*** DATASET RECORDS Section Begins ***

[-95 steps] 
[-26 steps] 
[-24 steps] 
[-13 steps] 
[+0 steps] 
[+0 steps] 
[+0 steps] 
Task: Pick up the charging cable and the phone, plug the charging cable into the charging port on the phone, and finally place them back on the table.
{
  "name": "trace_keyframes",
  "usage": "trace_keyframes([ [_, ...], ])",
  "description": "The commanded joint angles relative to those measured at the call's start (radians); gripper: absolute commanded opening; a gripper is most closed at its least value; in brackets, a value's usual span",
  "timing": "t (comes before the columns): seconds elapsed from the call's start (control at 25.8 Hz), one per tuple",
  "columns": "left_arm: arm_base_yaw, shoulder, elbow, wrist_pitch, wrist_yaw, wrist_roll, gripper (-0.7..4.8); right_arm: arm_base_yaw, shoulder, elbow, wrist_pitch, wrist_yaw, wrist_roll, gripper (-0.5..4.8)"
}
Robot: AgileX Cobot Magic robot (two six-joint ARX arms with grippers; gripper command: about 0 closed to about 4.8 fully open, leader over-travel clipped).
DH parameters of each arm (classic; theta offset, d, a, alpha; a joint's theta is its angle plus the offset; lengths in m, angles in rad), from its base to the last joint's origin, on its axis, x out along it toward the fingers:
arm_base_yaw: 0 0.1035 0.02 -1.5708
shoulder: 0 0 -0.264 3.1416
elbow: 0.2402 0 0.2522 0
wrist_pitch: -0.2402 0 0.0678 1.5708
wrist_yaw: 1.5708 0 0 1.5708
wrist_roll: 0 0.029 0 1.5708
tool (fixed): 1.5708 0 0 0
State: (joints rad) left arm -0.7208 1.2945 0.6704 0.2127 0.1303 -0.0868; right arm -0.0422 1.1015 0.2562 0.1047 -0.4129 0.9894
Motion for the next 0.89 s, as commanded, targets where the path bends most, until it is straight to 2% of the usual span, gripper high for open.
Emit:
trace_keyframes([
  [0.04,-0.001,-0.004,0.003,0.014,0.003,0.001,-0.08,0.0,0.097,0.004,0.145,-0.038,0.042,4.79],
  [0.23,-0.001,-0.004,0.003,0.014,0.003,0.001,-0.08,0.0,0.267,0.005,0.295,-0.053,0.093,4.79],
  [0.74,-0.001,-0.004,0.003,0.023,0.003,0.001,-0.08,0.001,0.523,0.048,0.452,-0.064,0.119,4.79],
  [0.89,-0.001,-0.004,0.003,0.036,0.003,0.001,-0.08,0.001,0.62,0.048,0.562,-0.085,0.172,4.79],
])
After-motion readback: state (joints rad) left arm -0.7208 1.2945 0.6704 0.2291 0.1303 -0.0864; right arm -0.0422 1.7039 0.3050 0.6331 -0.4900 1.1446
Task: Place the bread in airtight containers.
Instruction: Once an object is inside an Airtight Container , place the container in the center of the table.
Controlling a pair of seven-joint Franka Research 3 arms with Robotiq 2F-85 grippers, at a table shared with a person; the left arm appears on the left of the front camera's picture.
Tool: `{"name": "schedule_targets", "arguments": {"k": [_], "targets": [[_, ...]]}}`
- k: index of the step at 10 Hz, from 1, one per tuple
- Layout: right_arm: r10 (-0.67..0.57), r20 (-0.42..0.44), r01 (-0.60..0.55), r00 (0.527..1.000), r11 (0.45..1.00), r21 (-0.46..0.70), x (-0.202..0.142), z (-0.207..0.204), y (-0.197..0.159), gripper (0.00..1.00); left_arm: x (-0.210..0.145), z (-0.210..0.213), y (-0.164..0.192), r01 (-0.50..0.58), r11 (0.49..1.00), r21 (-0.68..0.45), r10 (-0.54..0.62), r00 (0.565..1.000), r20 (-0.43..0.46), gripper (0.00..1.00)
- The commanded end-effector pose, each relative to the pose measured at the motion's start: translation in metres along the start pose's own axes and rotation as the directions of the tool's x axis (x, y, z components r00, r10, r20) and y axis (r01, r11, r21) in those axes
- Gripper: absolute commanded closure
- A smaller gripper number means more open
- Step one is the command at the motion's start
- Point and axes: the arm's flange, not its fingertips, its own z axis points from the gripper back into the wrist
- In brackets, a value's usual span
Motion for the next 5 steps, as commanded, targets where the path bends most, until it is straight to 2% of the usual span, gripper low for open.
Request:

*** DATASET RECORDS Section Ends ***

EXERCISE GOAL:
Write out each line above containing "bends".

SOLUTION TO THIS TASK:
Motion for the next 0.89 s, as commanded, targets where the path bends most, until it is straight to 2% of the usual span, gripper high for open.
Motion for the next 5 steps, as commanded, targets where the path bends most, until it is straight to 2% of the usual span, gripper low for open.

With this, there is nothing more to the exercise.